Linguistic research with large annotated web corpora
Felix Bildhauer and Roland Schäfer (Freie Universität Berlin)
Monday, 26.08.2013, FU Berlin, Habelschwerdter Allee 45, Seminarzentrum, Room: L 115
Start: 9:30
Break: 11.00 - 11:30
Lunch & Coffeebreak: 13:00 - 14:30
End: 16:00
Course material:
- Slides (1-up screen version) (session 1)
- Slides (4-up printer version) (session 1)
- Worksheet (session 2 + 3)
- Scripts (session 2 + 3)
The world wide web most likely constitutes the hugest existing source of texts written in a great
variety of languages. A feasible and sound way of exploiting this data for linguistic research is to
compile a static corpus for a given language. For example, we have
created linguistically annotated giga-token
web corpora for various languages (Dutch 2.5 GT, English 3.9 GT, French 4.3 GT, German 9.1 GT,
Spanish 1.6 GT, Swedish 2.3 GT) and are still in the process of creating new corpora (Danish,
Japanese, Portuguese, etc.), as well as improving the old ones.
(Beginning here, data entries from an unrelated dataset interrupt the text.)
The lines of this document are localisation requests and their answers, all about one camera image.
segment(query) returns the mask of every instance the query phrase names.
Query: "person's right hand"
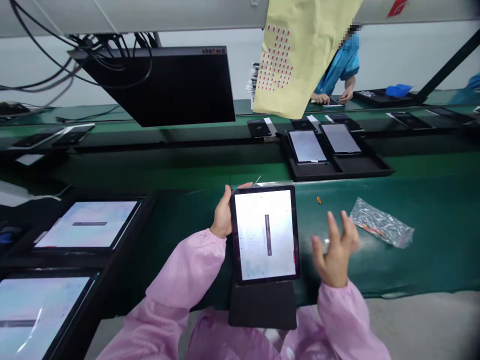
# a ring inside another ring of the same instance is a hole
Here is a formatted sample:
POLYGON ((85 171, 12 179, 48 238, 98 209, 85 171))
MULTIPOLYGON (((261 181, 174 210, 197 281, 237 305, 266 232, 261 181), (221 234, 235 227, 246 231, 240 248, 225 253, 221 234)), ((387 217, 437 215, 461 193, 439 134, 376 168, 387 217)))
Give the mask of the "person's right hand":
POLYGON ((327 94, 313 93, 311 95, 311 99, 315 101, 317 104, 330 105, 330 96, 328 96, 327 94))
POLYGON ((340 236, 334 215, 327 213, 330 246, 324 255, 322 242, 318 236, 312 236, 313 263, 321 281, 332 288, 344 288, 349 282, 348 269, 350 254, 359 247, 360 236, 352 219, 345 211, 341 212, 343 234, 340 236))

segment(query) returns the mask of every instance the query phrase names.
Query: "tablet stand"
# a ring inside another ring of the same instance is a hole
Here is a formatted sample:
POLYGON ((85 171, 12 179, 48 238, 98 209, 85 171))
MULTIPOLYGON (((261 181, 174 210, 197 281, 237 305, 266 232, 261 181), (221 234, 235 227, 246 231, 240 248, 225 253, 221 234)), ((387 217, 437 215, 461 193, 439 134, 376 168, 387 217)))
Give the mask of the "tablet stand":
POLYGON ((291 281, 238 285, 233 274, 228 324, 244 328, 294 330, 297 307, 291 281))

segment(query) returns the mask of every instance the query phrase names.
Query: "yellow paper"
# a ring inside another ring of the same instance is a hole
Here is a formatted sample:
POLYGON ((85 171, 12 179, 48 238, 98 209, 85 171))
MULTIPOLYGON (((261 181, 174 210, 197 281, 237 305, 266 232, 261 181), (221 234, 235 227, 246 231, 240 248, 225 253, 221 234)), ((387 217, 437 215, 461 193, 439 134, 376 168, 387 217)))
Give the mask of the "yellow paper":
POLYGON ((363 0, 270 0, 253 111, 301 119, 363 0))

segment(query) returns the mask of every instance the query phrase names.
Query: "person's left hand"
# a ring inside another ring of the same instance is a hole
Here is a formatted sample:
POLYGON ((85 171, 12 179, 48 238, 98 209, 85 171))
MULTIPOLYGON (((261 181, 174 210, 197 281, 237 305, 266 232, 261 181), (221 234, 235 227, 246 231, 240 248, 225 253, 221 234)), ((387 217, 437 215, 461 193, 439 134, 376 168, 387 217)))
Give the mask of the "person's left hand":
POLYGON ((345 89, 345 91, 343 92, 343 94, 342 94, 340 100, 338 100, 338 102, 340 104, 346 104, 353 97, 354 97, 354 91, 352 89, 345 89))
MULTIPOLYGON (((237 187, 237 189, 251 188, 253 182, 247 182, 237 187)), ((220 239, 225 239, 232 233, 232 213, 230 212, 230 197, 232 189, 229 185, 225 185, 225 193, 215 209, 215 218, 210 227, 210 232, 220 239)))

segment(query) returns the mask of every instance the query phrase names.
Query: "blue uniform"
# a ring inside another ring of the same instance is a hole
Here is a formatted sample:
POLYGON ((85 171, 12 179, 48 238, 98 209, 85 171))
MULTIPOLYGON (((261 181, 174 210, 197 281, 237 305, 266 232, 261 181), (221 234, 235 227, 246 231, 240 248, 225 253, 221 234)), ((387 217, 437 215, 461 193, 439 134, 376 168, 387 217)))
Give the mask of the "blue uniform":
POLYGON ((330 96, 339 79, 345 81, 359 72, 359 44, 359 36, 354 33, 348 41, 338 49, 331 63, 330 71, 326 75, 326 79, 325 74, 323 74, 315 89, 315 94, 327 94, 330 96))

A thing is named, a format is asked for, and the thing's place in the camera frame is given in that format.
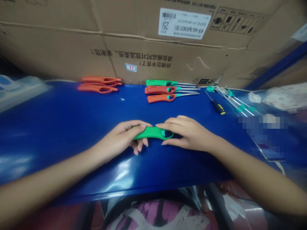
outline printed icon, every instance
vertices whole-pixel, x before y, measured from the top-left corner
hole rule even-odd
[[[193,80],[193,83],[194,83],[194,84],[197,84],[197,83],[198,83],[198,78],[195,78],[195,79]]]

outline pink patterned fabric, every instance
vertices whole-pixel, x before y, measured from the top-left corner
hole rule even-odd
[[[164,199],[136,205],[126,210],[107,229],[218,229],[199,211]]]

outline cardboard box flap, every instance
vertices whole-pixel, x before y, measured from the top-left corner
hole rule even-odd
[[[98,31],[87,0],[0,0],[0,21]]]
[[[143,37],[146,39],[159,39],[182,43],[195,43],[207,46],[229,47],[243,49],[247,46],[252,36],[267,22],[270,16],[281,4],[281,0],[261,1],[225,1],[225,0],[199,0],[194,1],[150,1],[150,0],[128,0],[128,1],[101,1],[94,0],[98,18],[105,34],[127,34]],[[195,34],[187,33],[186,36],[163,36],[159,35],[161,22],[161,8],[191,12],[211,16],[206,25],[204,34],[200,28],[193,26],[199,21],[190,20],[193,15],[188,15],[187,20],[179,18],[179,13],[173,15],[177,24],[171,23],[170,18],[168,30],[174,30],[176,34],[181,30],[196,31]],[[190,39],[189,36],[202,36],[202,39]]]
[[[78,81],[85,75],[115,77],[100,34],[0,25],[0,50],[34,76]]]
[[[292,51],[302,42],[291,38],[291,36],[306,23],[307,1],[285,1],[264,27],[253,37],[248,49],[276,53],[283,50]]]
[[[307,58],[304,58],[264,84],[261,89],[307,82]]]
[[[224,73],[221,86],[245,87],[260,74],[259,66],[269,68],[279,60],[271,53],[215,49],[191,45],[152,42],[105,36],[112,51],[117,77],[127,83],[145,84],[146,79],[166,79],[211,84]]]

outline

However, anyone who needs to
do serious work with web corpora should be aware of the characteristics (and limitations) of such
corpora, which depend to considerable extent on a number of decisions taken in the making of such
corpora. The first aims of this tutorial is to illustrate the various steps that lead from data
collection on the web to the final, linguistically annotated corpus, highlighting the stages where
crucial decisions have to be made and how these may be reflected in the corpus.
The second
part of this tutorial is a hands-on introduction to the use of the Open Corpus Workbench (a piece of
software well suited to store and query very large corpora), with special attention to its
integration with the R statistics environment. We use our own web corpora for the demonstration.